Reproduce the listing below as it stands. Leave out each image.

----------------------------------------

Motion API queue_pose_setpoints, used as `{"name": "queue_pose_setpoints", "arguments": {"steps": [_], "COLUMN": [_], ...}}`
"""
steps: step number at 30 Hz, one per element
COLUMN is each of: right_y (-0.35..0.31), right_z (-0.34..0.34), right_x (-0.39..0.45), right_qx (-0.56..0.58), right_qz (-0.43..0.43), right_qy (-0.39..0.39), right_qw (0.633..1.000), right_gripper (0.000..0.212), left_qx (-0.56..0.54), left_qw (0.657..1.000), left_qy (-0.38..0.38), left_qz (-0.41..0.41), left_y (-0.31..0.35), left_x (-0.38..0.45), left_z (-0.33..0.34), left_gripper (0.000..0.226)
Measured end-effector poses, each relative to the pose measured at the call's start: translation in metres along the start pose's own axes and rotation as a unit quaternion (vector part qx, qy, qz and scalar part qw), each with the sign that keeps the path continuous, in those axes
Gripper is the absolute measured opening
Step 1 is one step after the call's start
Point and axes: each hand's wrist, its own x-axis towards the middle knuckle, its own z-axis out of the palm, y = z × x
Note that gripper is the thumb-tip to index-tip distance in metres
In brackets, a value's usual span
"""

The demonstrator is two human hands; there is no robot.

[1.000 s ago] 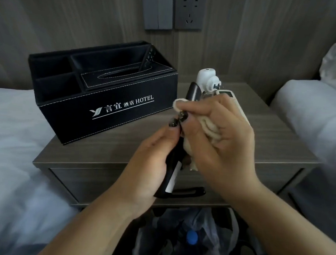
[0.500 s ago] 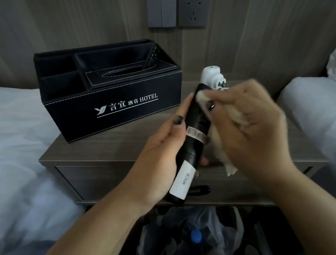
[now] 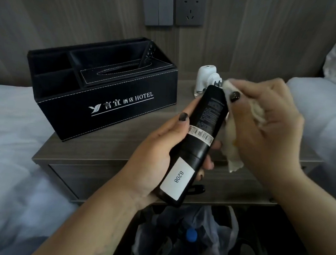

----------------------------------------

● Response to this task:
Motion API queue_pose_setpoints, used as `{"name": "queue_pose_setpoints", "arguments": {"steps": [_], "COLUMN": [_], ...}}`
"""
steps: step number at 30 Hz, one per element
COLUMN is each of: right_y (-0.35..0.31), right_z (-0.34..0.34), right_x (-0.39..0.45), right_qx (-0.56..0.58), right_qz (-0.43..0.43), right_qy (-0.39..0.39), right_qw (0.633..1.000), right_gripper (0.000..0.212), left_qx (-0.56..0.54), left_qw (0.657..1.000), left_qy (-0.38..0.38), left_qz (-0.41..0.41), left_y (-0.31..0.35), left_x (-0.38..0.45), left_z (-0.33..0.34), left_gripper (0.000..0.226)
Measured end-effector poses, each relative to the pose measured at the call's start: translation in metres along the start pose's own axes and rotation as a unit quaternion (vector part qx, qy, qz and scalar part qw), each with the sign that keeps the path continuous, in those axes
Gripper is the absolute measured opening
Step 1 is one step after the call's start
Point and axes: each hand's wrist, its own x-axis towards the middle knuckle, its own z-axis out of the palm, y = z × x
Note that gripper is the thumb-tip to index-tip distance in metres
In brackets, a value's usual span
"""

The demonstrator is two human hands; there is no robot.

[1.000 s ago] 
[0.500 s ago] 
[now] 

Work on this exercise is now complete.